-- THE DATA follows --

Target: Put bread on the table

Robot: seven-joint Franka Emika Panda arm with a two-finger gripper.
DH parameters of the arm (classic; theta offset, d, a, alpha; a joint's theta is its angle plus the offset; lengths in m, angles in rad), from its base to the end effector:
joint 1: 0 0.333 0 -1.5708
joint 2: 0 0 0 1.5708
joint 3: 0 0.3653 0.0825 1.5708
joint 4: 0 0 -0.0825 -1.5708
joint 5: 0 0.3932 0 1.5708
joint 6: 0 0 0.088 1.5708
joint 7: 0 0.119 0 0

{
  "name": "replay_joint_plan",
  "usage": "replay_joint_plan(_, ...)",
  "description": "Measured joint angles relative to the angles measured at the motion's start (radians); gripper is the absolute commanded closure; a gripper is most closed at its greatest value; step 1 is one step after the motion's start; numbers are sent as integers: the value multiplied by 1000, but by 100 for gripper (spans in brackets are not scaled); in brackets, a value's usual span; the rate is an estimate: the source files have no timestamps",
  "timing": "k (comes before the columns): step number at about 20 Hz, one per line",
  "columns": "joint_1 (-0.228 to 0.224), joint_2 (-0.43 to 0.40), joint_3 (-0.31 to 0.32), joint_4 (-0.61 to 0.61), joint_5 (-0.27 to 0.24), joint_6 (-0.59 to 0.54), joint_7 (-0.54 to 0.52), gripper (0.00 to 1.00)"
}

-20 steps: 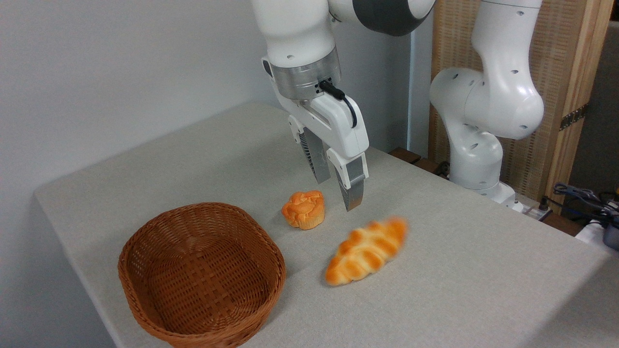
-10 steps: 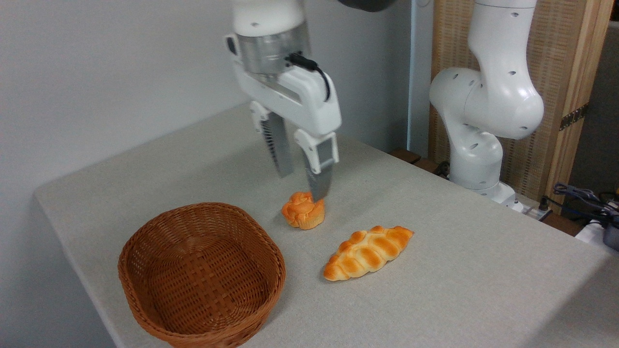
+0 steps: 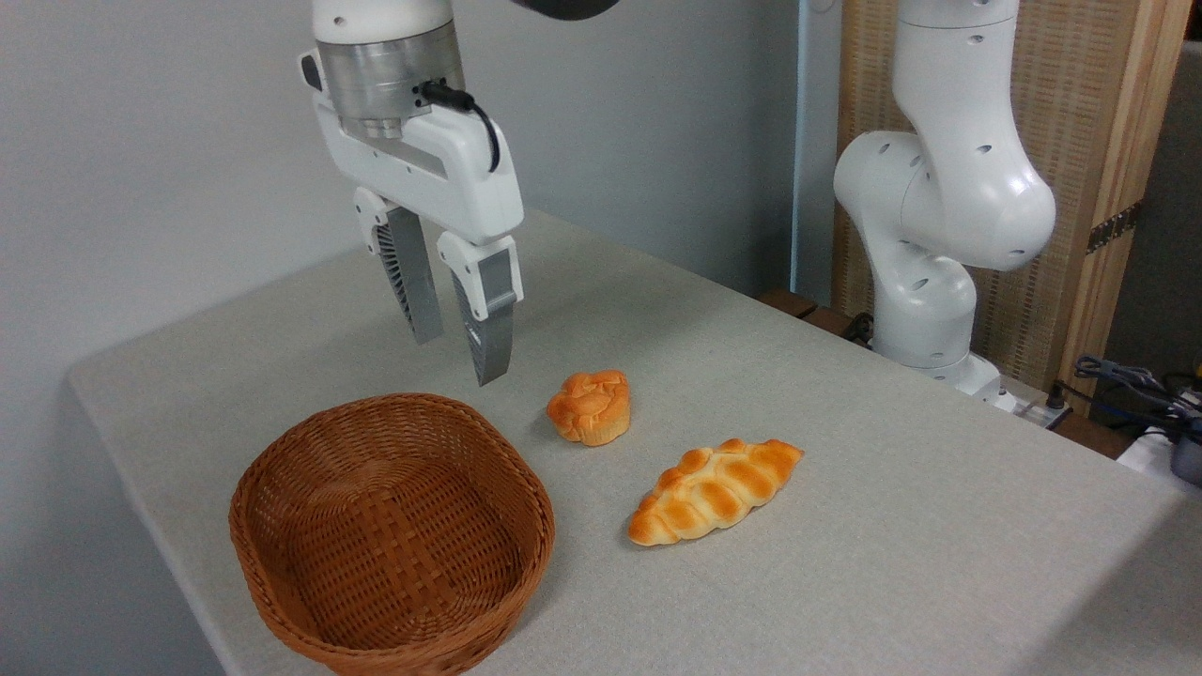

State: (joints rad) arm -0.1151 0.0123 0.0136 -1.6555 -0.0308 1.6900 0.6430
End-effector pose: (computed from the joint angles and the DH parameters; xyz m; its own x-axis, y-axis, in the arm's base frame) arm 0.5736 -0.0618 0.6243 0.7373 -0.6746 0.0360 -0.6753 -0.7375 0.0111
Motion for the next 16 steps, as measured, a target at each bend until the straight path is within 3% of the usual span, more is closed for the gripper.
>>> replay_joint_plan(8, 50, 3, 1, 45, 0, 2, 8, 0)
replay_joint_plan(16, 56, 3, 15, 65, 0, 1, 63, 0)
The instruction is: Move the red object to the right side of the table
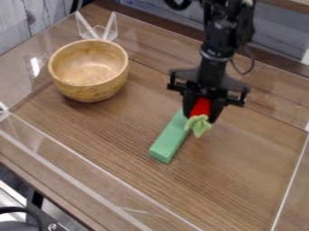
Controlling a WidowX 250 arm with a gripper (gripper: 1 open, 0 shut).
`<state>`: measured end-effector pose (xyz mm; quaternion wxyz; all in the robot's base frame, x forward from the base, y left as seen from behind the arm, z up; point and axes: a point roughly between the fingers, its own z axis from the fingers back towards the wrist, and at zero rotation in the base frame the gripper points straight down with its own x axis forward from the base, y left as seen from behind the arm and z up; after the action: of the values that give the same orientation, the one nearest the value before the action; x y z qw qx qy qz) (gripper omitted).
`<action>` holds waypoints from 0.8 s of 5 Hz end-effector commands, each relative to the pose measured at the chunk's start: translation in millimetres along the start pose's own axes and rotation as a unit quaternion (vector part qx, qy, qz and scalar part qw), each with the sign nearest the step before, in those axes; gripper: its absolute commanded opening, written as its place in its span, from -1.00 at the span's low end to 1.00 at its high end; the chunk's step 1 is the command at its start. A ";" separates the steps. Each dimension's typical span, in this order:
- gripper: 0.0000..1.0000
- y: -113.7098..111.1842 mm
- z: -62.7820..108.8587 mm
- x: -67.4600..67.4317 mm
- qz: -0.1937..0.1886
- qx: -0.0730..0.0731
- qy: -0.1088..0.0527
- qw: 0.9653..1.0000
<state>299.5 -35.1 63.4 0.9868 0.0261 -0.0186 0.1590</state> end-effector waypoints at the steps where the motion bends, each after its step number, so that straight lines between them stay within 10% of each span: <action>1: -1.00 -22.3 32.9 2.9 -0.014 -0.030 -0.047 0.998; 4: -1.00 -66.1 25.0 -15.7 -0.034 -0.039 -0.056 0.997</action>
<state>298.0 -101.0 71.2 0.9907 0.0078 -0.0569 0.1235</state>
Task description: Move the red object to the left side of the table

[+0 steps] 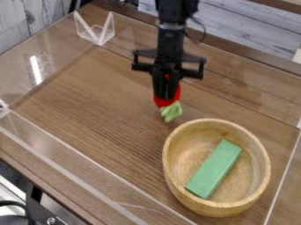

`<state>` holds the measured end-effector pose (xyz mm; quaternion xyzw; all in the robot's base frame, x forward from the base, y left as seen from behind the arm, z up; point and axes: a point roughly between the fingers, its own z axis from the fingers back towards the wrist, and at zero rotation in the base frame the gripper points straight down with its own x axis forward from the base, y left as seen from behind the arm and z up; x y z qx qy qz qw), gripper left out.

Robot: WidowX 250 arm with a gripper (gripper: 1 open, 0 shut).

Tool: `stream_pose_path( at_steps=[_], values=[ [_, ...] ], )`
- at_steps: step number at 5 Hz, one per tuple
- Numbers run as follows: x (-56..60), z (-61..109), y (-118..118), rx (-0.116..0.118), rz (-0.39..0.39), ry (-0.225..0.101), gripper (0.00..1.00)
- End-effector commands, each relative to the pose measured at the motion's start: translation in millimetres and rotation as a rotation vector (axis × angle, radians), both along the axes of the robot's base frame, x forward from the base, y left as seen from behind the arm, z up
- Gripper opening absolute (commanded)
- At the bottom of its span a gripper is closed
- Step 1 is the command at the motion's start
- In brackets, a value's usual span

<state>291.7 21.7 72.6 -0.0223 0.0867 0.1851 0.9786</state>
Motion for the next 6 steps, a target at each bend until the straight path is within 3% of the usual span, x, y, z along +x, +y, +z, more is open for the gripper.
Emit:
stream_pose_path(
  at_steps=[1,2,3,5,6],
  values=[
    [5.4,35.5,27,0.003,0.081,-0.105,0.0],
    [-3.3,41.2,60,-0.009,0.164,-0.106,0.0],
    [-9.6,42.5,68,-0.028,0.232,-0.095,0.0],
    [-16.8,41.1,49,-0.057,0.223,-0.066,0.0],
    [-10.7,41.3,50,-0.07,0.195,-0.05,0.0]
  ],
)
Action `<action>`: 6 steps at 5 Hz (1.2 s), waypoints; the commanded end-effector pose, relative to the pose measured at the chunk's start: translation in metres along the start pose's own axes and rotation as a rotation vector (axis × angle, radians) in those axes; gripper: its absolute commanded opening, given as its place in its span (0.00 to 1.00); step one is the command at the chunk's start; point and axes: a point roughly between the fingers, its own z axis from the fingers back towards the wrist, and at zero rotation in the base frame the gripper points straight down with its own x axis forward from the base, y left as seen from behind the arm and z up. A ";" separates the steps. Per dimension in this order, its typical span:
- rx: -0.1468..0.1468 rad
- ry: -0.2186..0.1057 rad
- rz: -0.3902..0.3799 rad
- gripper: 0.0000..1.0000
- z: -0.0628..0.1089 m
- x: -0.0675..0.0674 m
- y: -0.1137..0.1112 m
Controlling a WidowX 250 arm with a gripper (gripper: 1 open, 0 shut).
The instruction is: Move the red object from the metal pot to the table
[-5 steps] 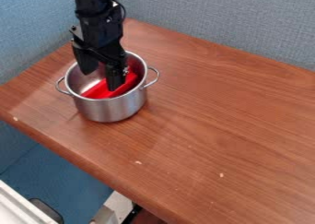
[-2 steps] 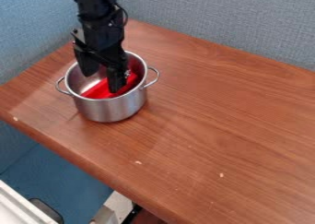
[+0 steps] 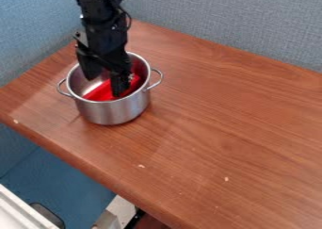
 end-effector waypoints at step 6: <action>0.036 -0.068 0.032 0.00 0.021 0.009 0.001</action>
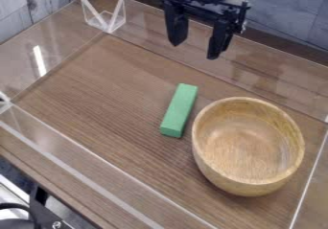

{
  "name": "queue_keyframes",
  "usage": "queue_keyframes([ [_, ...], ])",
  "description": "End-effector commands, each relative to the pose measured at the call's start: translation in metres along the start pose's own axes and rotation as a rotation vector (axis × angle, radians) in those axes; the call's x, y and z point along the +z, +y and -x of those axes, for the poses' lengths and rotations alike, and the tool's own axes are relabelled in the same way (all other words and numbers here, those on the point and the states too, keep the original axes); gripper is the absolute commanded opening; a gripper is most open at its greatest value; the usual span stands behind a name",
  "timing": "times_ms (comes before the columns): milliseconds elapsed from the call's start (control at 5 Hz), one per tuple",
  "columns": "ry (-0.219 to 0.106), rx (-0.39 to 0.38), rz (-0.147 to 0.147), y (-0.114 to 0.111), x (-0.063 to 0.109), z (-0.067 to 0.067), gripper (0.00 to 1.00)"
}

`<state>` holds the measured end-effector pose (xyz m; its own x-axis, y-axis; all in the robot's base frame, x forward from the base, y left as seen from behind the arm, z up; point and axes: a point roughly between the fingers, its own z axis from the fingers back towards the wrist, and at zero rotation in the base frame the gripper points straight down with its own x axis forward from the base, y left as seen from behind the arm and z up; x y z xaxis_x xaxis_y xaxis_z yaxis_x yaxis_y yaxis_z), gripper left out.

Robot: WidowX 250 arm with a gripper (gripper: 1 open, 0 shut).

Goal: Put green stick into wooden bowl

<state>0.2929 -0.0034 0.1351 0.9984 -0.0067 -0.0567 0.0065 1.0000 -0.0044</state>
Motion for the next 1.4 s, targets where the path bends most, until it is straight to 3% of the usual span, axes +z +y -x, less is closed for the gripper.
queue_keyframes([
  [0,0.015,0.028,0.001,-0.012,-0.021,-0.004,1.00],
  [400,0.016,-0.043,-0.013,0.008,-0.061,0.009,1.00],
  [800,0.008,-0.047,-0.012,0.029,-0.077,0.007,1.00],
  [1200,-0.010,0.011,-0.013,0.019,-0.084,0.008,1.00],
])
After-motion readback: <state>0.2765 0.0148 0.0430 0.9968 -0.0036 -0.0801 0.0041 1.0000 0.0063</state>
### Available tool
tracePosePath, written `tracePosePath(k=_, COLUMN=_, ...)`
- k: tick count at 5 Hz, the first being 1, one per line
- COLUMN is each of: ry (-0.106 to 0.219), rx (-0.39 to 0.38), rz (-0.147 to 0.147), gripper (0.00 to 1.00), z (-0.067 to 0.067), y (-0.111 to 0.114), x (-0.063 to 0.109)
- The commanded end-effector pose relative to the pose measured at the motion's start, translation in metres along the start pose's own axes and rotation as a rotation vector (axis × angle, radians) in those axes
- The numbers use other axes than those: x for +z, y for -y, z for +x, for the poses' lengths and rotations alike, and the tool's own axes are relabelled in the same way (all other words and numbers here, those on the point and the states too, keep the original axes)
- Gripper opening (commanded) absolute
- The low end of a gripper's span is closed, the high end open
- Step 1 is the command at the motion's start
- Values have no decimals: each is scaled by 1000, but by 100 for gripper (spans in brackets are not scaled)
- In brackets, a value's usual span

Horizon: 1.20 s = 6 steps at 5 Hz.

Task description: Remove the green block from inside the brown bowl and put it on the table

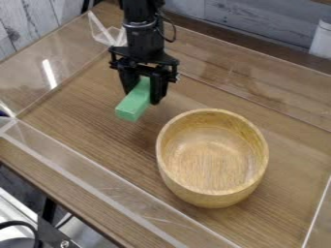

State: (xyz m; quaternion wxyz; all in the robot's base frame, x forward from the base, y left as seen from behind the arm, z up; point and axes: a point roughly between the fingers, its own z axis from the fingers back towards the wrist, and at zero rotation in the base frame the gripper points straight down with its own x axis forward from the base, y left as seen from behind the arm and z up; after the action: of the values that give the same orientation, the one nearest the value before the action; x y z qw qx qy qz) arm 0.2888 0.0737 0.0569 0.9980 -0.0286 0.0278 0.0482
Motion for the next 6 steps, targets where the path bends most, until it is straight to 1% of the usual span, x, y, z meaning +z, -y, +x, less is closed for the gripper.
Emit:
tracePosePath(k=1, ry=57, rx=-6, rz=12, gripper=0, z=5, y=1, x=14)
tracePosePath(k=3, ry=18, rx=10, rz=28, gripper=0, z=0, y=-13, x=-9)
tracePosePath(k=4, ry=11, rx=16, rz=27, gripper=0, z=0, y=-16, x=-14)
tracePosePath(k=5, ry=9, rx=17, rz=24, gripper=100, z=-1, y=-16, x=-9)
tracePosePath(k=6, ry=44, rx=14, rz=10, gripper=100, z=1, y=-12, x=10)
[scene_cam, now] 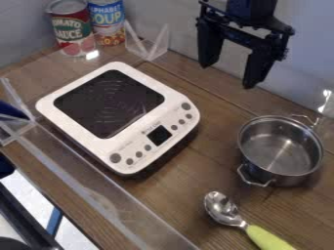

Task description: Put silver pot on the white and black stove top

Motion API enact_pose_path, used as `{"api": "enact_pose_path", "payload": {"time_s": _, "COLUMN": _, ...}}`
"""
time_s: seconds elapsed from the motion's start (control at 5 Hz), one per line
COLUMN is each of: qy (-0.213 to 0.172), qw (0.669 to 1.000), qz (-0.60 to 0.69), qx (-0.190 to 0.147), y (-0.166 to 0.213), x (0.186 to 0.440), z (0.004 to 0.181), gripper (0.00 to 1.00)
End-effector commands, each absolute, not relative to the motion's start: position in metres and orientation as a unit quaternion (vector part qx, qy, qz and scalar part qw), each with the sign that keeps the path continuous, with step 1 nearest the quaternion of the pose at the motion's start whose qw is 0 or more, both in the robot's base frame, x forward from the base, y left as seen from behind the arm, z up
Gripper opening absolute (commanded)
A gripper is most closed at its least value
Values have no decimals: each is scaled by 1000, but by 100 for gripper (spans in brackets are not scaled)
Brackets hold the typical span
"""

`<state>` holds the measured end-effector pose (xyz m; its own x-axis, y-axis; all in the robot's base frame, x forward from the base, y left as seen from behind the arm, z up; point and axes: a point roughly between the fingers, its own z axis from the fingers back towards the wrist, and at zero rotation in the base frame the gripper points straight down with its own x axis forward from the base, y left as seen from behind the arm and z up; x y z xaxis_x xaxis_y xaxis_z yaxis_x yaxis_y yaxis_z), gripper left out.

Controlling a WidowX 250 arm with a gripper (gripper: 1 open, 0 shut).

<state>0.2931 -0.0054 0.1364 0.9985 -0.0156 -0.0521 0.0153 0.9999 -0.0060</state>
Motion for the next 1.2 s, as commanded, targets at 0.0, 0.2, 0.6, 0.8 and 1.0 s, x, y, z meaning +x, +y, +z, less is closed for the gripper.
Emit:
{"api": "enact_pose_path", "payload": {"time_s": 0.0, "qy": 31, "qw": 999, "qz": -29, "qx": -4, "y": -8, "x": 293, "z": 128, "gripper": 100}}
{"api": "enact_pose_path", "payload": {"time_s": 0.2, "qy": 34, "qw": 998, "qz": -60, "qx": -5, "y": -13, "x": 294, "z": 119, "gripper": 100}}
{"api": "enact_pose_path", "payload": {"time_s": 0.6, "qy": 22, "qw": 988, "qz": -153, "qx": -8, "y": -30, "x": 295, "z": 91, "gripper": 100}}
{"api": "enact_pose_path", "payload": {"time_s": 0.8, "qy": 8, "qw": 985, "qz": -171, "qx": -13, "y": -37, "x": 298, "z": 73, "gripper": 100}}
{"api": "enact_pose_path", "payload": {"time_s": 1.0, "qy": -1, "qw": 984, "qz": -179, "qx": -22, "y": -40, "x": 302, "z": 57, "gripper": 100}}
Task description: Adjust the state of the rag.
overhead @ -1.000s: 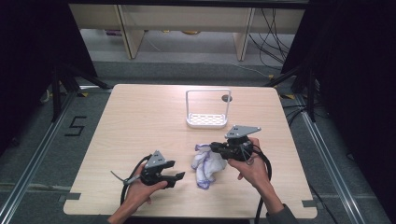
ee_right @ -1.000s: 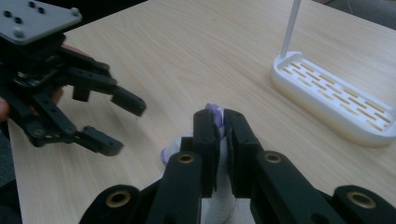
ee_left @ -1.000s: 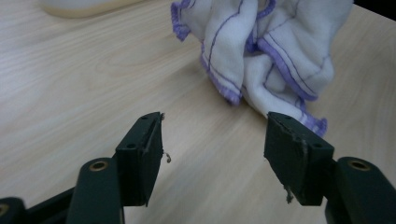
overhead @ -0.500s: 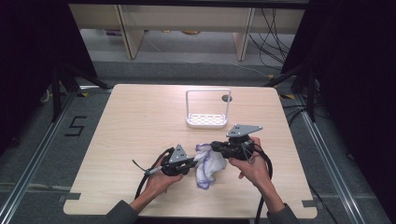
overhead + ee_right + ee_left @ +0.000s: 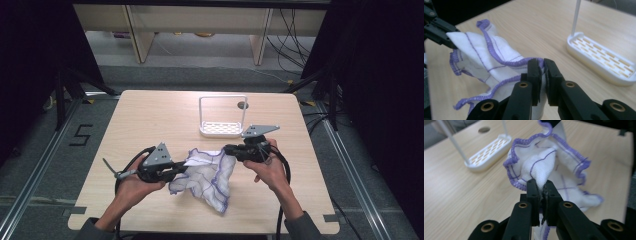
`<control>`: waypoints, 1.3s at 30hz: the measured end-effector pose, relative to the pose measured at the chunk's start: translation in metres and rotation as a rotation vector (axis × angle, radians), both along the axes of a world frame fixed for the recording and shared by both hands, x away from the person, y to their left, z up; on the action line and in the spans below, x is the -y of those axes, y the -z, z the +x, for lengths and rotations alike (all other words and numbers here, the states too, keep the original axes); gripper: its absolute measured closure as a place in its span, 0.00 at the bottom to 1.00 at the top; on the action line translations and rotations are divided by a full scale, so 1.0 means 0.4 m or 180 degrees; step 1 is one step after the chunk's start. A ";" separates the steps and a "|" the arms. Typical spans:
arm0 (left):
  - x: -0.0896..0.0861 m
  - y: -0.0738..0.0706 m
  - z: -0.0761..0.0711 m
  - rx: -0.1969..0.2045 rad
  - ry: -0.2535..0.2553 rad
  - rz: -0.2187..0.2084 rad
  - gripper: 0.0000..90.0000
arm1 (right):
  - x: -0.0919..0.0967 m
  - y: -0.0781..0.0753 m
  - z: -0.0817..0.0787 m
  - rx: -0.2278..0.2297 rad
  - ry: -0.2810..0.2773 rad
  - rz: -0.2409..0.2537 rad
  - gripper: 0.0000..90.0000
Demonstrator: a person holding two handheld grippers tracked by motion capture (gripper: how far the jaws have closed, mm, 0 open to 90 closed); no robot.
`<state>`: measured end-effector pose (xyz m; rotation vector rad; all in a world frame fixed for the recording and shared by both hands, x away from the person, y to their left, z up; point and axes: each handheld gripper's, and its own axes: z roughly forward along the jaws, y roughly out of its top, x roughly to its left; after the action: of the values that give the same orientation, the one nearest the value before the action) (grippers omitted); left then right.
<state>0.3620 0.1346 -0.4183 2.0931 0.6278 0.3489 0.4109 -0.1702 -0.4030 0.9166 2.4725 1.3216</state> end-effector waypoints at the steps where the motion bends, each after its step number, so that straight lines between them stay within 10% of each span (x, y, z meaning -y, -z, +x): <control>1: -0.003 0.021 0.024 -0.0055 -0.0033 0.0052 0.94 | -0.005 0.017 0.013 -0.0076 0.0024 -0.0019 0.94; 8: 0.015 0.136 0.149 -0.0285 -0.0239 0.0151 0.94 | -0.014 0.144 0.098 -0.0355 0.0185 -0.0343 0.93; 14: 0.041 0.188 0.215 -0.0399 -0.0400 0.0174 0.86 | -0.009 0.179 0.127 -0.0231 0.0548 -0.0466 0.75; 19: 0.005 0.172 0.195 -0.0297 -0.0550 0.0224 0.52 | 0.007 0.127 0.084 -0.0150 0.0649 -0.0607 0.61; 27: -0.108 0.160 0.070 -0.0472 -0.0717 0.0107 0.41 | -0.008 0.101 -0.074 -0.0196 0.0226 -0.0502 0.55; 34: -0.118 0.205 0.093 -0.0711 -0.0846 0.0074 0.46 | -0.058 0.144 -0.108 -0.0194 0.0012 -0.0651 0.56; 39: -0.090 0.223 0.098 -0.0722 -0.0608 0.0162 0.70 | -0.098 0.166 -0.102 -0.0157 -0.0069 -0.0776 0.58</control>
<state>0.4013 0.1706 -0.5075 2.1442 0.9662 0.2372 0.3701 -0.1309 -0.4695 0.8748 2.6134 0.9846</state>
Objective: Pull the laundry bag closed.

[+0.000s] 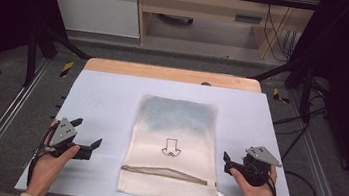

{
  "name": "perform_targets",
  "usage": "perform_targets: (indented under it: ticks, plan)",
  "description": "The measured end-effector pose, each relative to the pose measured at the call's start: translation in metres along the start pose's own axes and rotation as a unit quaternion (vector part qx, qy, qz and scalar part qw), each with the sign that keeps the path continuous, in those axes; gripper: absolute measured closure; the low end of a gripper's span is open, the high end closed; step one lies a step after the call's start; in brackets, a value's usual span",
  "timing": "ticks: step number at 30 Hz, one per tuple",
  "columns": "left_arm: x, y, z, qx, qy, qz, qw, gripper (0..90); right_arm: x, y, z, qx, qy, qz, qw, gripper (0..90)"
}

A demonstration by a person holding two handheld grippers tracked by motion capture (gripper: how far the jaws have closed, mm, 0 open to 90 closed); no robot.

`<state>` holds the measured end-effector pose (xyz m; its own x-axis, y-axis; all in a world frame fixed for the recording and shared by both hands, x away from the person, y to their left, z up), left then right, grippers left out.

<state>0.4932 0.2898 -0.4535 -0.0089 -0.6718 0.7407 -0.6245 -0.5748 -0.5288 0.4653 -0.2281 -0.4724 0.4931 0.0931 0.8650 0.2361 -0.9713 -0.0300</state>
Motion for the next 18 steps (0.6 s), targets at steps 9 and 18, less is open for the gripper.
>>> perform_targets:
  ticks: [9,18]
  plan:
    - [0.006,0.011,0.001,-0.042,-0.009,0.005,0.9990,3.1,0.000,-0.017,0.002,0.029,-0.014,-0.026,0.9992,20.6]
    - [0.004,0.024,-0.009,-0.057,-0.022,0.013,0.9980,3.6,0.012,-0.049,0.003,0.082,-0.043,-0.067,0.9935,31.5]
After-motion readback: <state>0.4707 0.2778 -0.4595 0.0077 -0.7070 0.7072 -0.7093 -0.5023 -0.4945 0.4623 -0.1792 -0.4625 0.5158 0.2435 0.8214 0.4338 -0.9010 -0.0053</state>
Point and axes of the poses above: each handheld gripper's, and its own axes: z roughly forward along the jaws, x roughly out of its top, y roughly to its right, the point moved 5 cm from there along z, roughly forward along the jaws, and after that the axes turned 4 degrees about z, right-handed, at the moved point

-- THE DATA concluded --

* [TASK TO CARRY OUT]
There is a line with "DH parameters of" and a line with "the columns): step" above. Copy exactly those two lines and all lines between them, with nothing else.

* [WRITTEN ANSWER]
DH parameters of the arm (classic; theta offset, d, a, alpha; a joint's theta is its angle plus the offset; lengths in m, angles in rad), from its base to the end effector:
joint 1: 0 0.333 0 -1.5708
joint 2: 0 0 0 1.5708
joint 3: 0 0.3653 0.0825 1.5708
joint 4: 0 0 -0.0825 -1.5708
joint 5: 0 0.3932 0 1.5708
joint 6: 0 0 0.088 1.5708
joint 7: 0 0.119 0 0

{
  "name": "replay_joint_plan",
  "usage": "replay_joint_plan(_, ...)",
  "description": "Measured joint angles relative to the angles measured at the motion's start (radians); gripper is the absolute commanded closure; a gripper is most closed at its greatest value; step 1 is one step after the motion's start; numbers are sent as integers: the value multiplied by 1000, but by 100 for gripper (spans in brackets are not scaled); in brackets, a value's usual span; the rate is an estimate: the source files have no timestamps",
  "timing": "k (comes before the columns): step number at about 20 Hz, one per line",

A complete answer has now been given.